Independent Bank Corporation Extends Early Tender Premium Deadline Related to Exchange Offer for Trust Preferred Securities
IONIA, Mich., May 12 /PRNewswire-FirstCall/ -- As previously announced, Independent Bank Corporation (Nasdaq: IBCP), the holding company of Independent Bank, a Michigan-based community bank ("we," "us" or the "Company"), has made an offer to exchange up to 180,200,000 newly issued shares of its common stock for properly tendered and accepted trust preferred securities issued by IBC Capital Finance II (Nasdaq: IBCPO), IBC Capital Finance III, IBC Capital Finance IV, and Midwest Guaranty Trust I (the "Exchange Offer"). The Exchange Offer has been made pursuant to a prospectus and related letter of transmittal, which are part of a registration statement that we have filed with the Securities and Exchange Commission ("SEC").

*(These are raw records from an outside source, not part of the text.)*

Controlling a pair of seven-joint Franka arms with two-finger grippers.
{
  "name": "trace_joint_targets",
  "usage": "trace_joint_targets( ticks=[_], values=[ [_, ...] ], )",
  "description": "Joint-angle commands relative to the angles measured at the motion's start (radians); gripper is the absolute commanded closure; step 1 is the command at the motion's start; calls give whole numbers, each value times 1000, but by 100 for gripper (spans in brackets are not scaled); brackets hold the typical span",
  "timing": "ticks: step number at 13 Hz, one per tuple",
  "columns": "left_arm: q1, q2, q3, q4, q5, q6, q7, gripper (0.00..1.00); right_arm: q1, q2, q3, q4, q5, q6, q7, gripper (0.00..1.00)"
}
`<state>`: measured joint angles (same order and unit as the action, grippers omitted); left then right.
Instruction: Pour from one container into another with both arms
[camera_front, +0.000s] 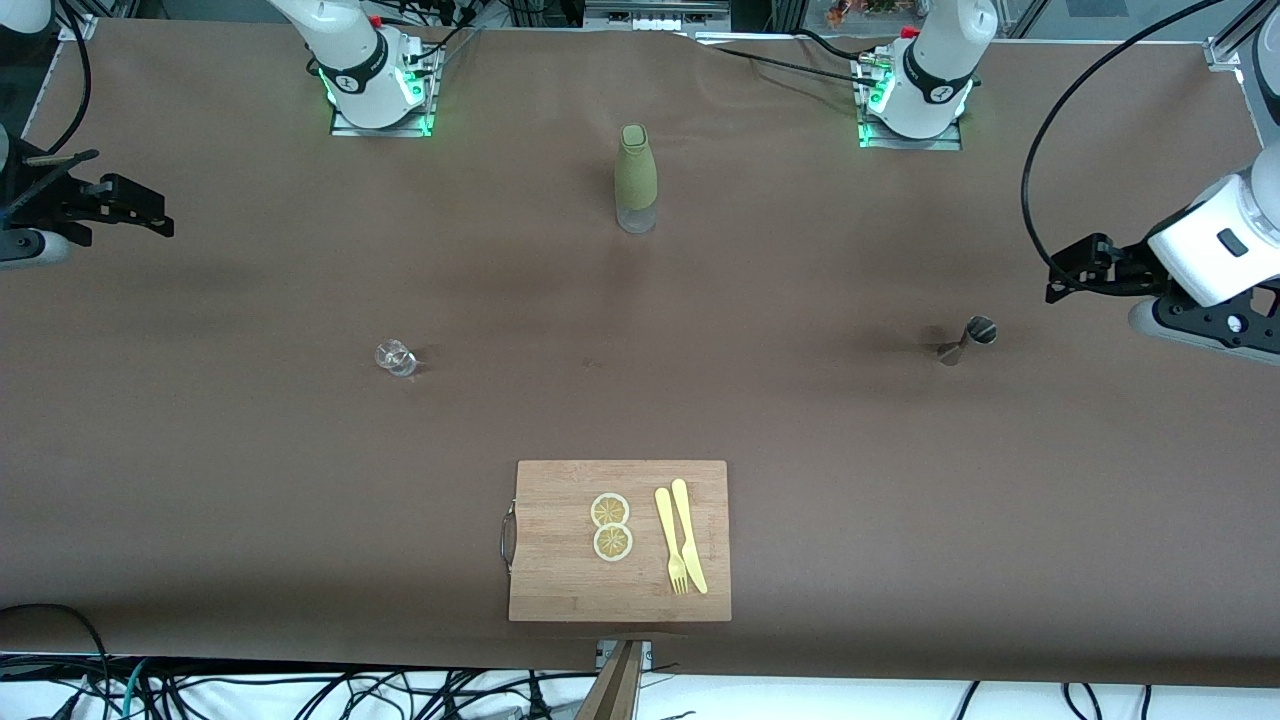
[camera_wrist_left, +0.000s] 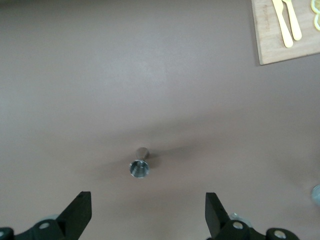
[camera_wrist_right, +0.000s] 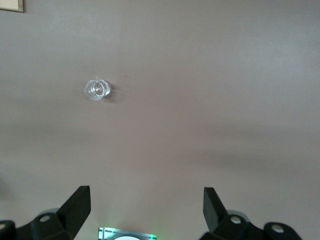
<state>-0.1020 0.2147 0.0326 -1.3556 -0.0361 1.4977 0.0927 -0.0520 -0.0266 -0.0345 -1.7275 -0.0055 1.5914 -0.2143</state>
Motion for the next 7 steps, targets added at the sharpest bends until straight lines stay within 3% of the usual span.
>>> trace_joint_targets(
  ticks=[1, 3, 7],
  values=[
    [8, 0, -22, 20, 21, -30, -64, 0, 1, -32, -7, 18, -14, -4, 15, 0],
    [11, -1, -28, 16, -8, -31, -64, 0, 14, -32, -60, 20, 8, -13, 26, 0],
    [19, 11, -28, 18, -31, -19, -60, 0, 37, -33, -58, 26, 2, -16, 107, 0]
  ],
)
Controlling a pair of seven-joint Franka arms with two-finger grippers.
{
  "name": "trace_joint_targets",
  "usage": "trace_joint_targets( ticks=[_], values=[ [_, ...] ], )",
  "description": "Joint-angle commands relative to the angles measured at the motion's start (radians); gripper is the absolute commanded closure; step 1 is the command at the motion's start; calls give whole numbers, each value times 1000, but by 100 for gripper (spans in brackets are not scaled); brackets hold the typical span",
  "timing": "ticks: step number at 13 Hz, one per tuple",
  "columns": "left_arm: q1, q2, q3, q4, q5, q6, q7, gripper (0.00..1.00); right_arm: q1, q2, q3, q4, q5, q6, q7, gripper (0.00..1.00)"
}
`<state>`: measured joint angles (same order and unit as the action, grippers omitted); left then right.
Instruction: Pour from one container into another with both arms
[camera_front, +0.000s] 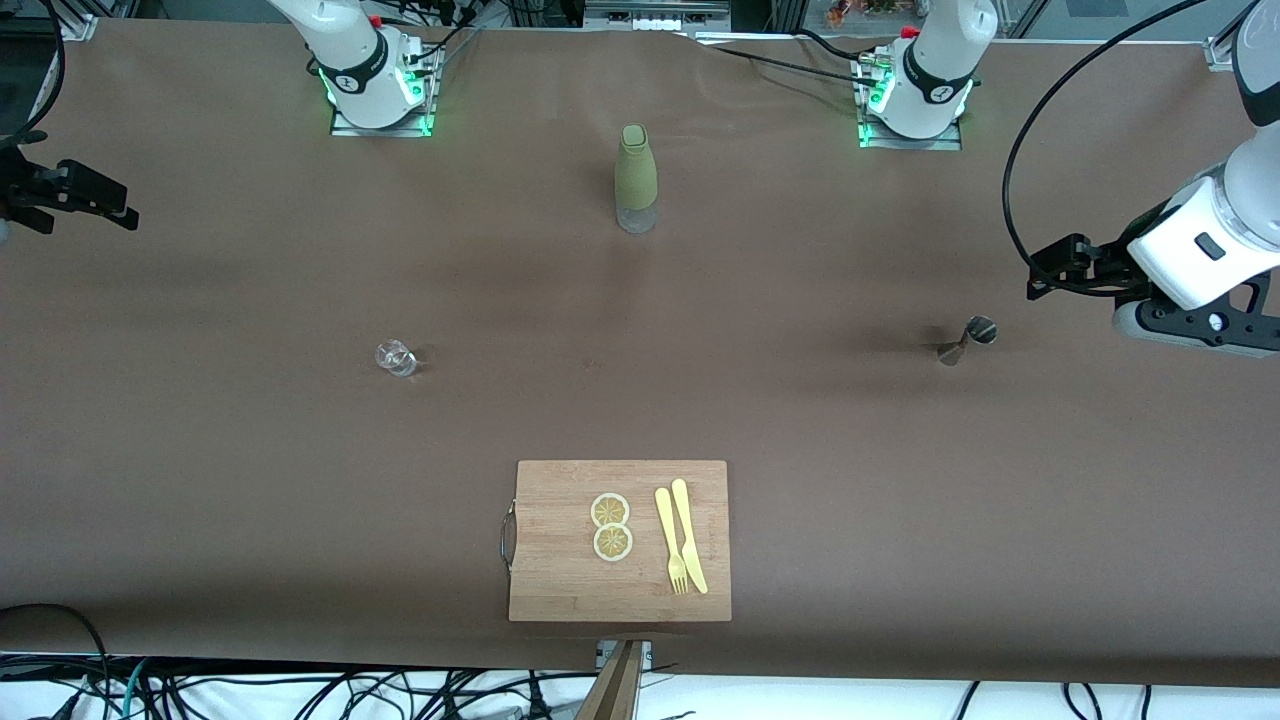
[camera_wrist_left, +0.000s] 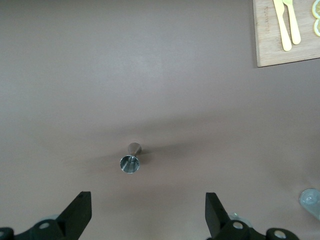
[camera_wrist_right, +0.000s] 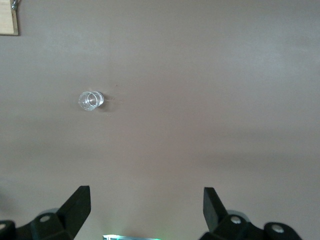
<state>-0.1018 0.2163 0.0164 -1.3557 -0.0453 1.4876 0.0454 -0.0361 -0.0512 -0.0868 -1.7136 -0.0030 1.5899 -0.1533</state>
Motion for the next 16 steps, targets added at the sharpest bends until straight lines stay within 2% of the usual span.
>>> trace_joint_targets(
  ticks=[1, 16],
  values=[
    [20, 9, -13, 18, -22, -7, -13, 0, 21, -7, -7, 17, 1, -15, 43, 0],
    [25, 6, -12, 17, -41, -6, -13, 0, 22, 2, -8, 17, -5, -10, 34, 0]
  ],
)
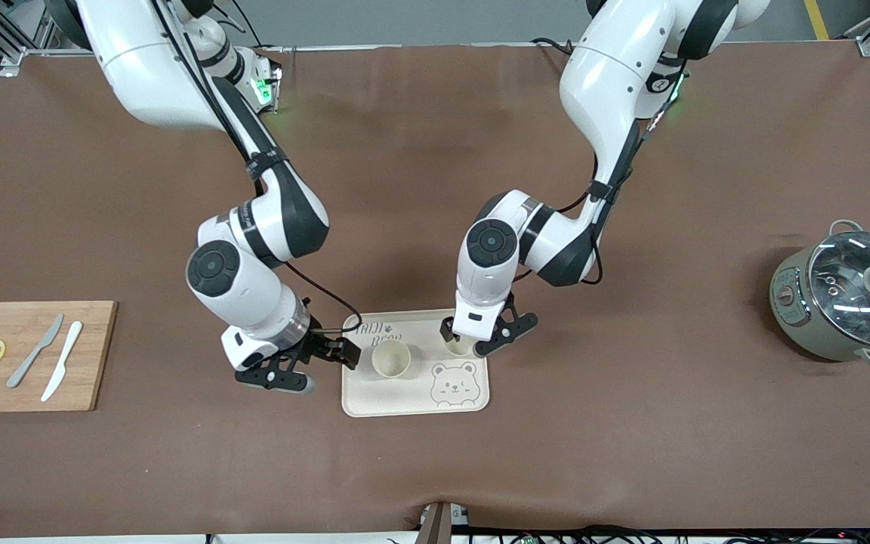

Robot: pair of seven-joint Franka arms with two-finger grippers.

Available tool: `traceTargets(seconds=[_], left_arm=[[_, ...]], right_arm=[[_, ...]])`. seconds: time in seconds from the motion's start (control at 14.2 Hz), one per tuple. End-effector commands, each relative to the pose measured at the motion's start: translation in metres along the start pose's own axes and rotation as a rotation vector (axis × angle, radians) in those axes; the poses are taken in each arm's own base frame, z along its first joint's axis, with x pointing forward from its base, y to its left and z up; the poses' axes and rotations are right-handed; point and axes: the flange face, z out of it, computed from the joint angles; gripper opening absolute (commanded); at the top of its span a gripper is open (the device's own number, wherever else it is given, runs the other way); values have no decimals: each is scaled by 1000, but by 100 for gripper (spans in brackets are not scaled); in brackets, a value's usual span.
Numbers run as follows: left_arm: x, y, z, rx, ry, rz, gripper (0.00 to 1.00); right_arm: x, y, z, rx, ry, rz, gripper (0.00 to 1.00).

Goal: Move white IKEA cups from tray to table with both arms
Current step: 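Lower both grippers around the two white cups on the tray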

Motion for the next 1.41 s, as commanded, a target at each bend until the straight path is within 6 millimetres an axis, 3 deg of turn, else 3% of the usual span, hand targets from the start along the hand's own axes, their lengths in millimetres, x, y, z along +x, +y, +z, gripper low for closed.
traceTargets(seconds=[0.0,0.14,0.35,0.84,1.34], left_arm=[[0,5,2,-10,24,-31,71],[-1,6,2,-19,27,-40,31],[0,6,2,-19,28,-55,0],[4,7,-8,-29,35,-58,0],[30,-2,-37,-21,54,-67,0]], right_arm=[[2,-9,12,-29,27,-20,100],[-4,-16,27,-40,40,-51,100],[-10,-19,45,-36,43,-60,100],[-27,-34,68,-35,32,-79,100],[-37,-38,95,-25,49,-94,100]])
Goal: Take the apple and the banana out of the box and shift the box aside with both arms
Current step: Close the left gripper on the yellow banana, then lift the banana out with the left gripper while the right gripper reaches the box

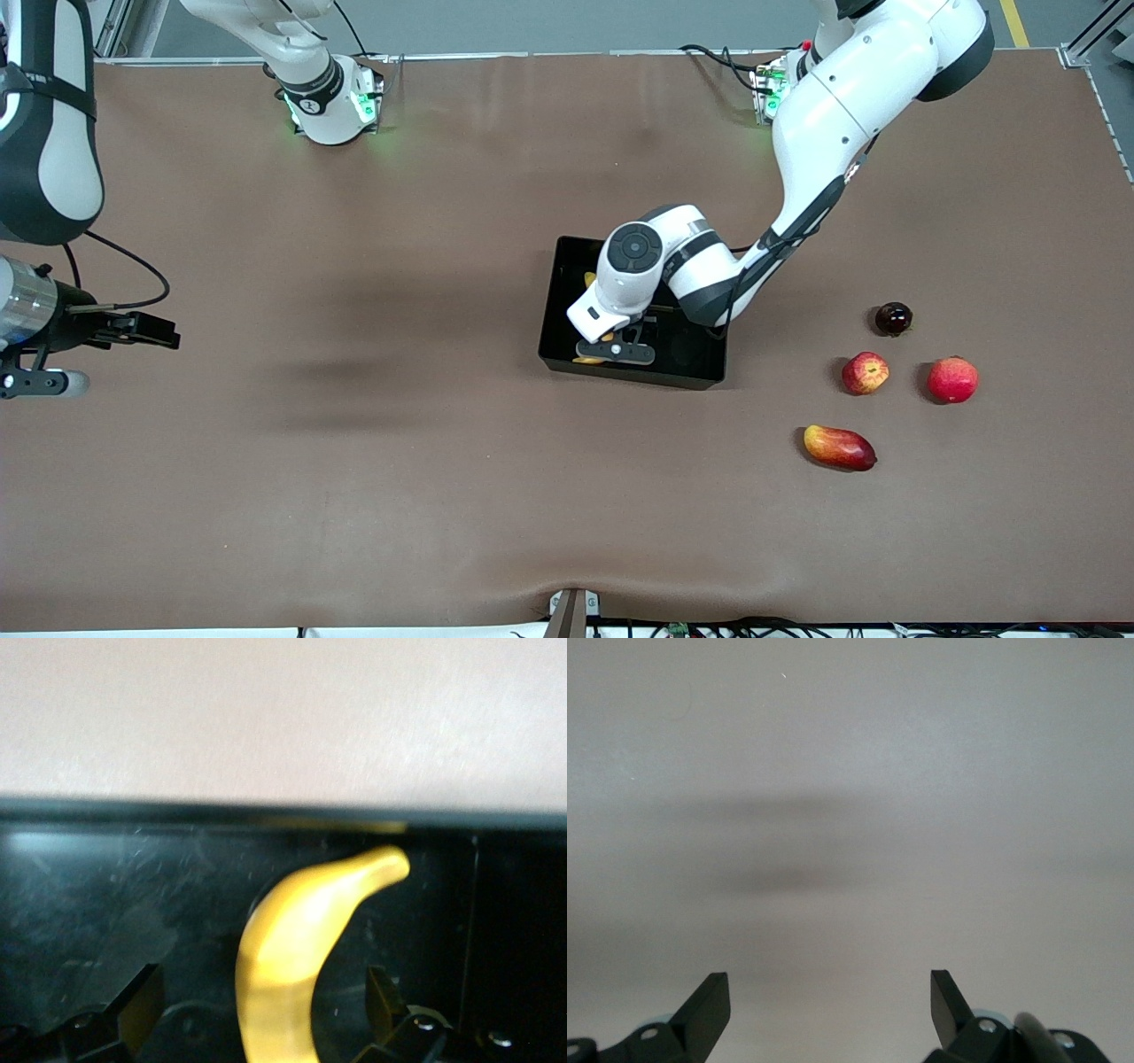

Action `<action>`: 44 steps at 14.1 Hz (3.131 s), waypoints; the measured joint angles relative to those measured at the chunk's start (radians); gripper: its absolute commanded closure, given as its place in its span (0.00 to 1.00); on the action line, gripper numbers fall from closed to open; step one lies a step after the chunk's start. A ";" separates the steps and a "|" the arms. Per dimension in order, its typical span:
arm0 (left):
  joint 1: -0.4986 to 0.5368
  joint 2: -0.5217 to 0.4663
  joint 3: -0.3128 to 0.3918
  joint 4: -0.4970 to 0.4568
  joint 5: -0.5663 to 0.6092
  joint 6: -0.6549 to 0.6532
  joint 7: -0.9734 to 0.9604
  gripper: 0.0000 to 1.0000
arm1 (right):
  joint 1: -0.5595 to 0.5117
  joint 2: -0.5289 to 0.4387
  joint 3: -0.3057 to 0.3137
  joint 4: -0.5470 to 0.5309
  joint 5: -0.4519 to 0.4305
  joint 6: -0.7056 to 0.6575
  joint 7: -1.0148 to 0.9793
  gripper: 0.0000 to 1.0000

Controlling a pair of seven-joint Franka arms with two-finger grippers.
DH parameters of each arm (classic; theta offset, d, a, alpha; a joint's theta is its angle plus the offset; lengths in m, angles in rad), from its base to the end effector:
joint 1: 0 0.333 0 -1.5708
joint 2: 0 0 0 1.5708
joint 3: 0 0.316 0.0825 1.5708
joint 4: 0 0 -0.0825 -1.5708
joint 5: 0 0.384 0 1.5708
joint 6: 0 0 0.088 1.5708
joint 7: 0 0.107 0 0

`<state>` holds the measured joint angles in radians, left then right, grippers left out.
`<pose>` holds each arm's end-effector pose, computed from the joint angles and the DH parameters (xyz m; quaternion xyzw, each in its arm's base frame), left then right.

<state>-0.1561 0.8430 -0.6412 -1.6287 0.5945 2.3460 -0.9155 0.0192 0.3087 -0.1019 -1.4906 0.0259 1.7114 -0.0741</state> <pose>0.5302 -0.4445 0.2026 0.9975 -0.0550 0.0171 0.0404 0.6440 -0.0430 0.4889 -0.9991 0.0049 0.0432 0.0006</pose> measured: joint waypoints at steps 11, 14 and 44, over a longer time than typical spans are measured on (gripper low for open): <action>-0.003 0.041 0.010 0.000 0.000 0.048 -0.002 1.00 | 0.042 0.018 0.001 0.000 0.000 -0.028 -0.001 0.00; -0.003 0.040 0.009 0.005 0.002 0.048 -0.008 1.00 | 0.046 0.019 0.001 -0.005 0.000 -0.038 -0.001 0.00; 0.587 -0.257 0.022 0.071 -0.114 -0.231 0.691 1.00 | 0.655 0.354 0.011 0.002 0.288 0.452 0.281 0.00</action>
<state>0.4308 0.5857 -0.6194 -1.5575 0.4809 2.1151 -0.2240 0.6741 0.6625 -0.0912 -1.4883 0.3143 2.1630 0.2067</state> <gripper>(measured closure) 0.586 0.000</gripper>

The Early Tender Premium Date for each trust preferred security accepted in accordance with the terms of the Exchange Offer, previously scheduled for 5:00 p.m. Eastern time, on Monday, May 17, 2010, has been extended to 11:59 p.m., Eastern time, on Tuesday, June 1, 2010, unless further extended or earlier terminated by us.
Accordingly, the Early Tender Premium Deadline is now the same as the Expiration Date for the Exchange Offer. All holders whose trust preferred securities are accepted in accordance with the terms of the Exchange Offer will be eligible to receive the Early Tender Premium Value per trust preferred security, namely, an additional 5% of the applicable Liquidation Amount of the trust preferred securities.
As a result, for each trust preferred security accepted in accordance with the terms of the Exchange Offer, the Company will issue a number of shares of its common stock having an Exchange Value set forth in the table below:
Title of Securities |
Issuer |
Aggregate Liquidation Amount Outstanding |
Liquidation Amount per Trust Preferred Security |
Exchange Value per Trust Preferred Security |
|||||||||||||||||||
8.25% Cumulative Trust Preferred Securities (Nasdaq: IBCPO) |
IBC Capital Finance II |
$ |
50,600,000 |
$ |
25 |
$ |
22.65 |
||||||||||||||||
Floating Rate Trust Preferred Securities |
IBC Capital Finance III |
$ |
12,000,000 |
$ |
1,000 |
$ |
861.11 |
||||||||||||||||
Floating Rate Trust Preferred Securities |
IBC Capital Finance IV |
$ |
20,000,000 |
$ |
1,000 |
$ |
864.54 |
||||||||||||||||
Floating Rate Trust Preferred Securities |
Midwest Guaranty Trust I |
$ |
7,500,000 |
$ |
1,000 |
$ |
871.26 |
||||||||||||||||
The other terms and conditions of the Exchange Offer, including the price at which the number of shares of common stock we will issue in the Exchange Offer will be determined, are set forth in the prospectus and letter of transmittal previously sent to holders of the trust preferred securities. Holders are urged to read the Exchange Offer documents carefully.
This press release is neither an offer to purchase nor a solicitation to buy any shares of the securities, nor is it a solicitation for acceptance of the Exchange Offer. The Company is making the Exchange Offer only by, and pursuant to the terms of, the prospectus and the related letter of transmittal. The Exchange Offer is not being made in any jurisdiction in which the making or acceptance thereof would not be in compliance with the securities, blue sky or other laws of such jurisdiction. None of the Company or its affiliates, the trustees of the various trusts, the dealer manager, the exchange agent, the information agent, or financial advisors is making any recommendation as to whether or not holders should tender their trust preferred securities in the Exchange Offer.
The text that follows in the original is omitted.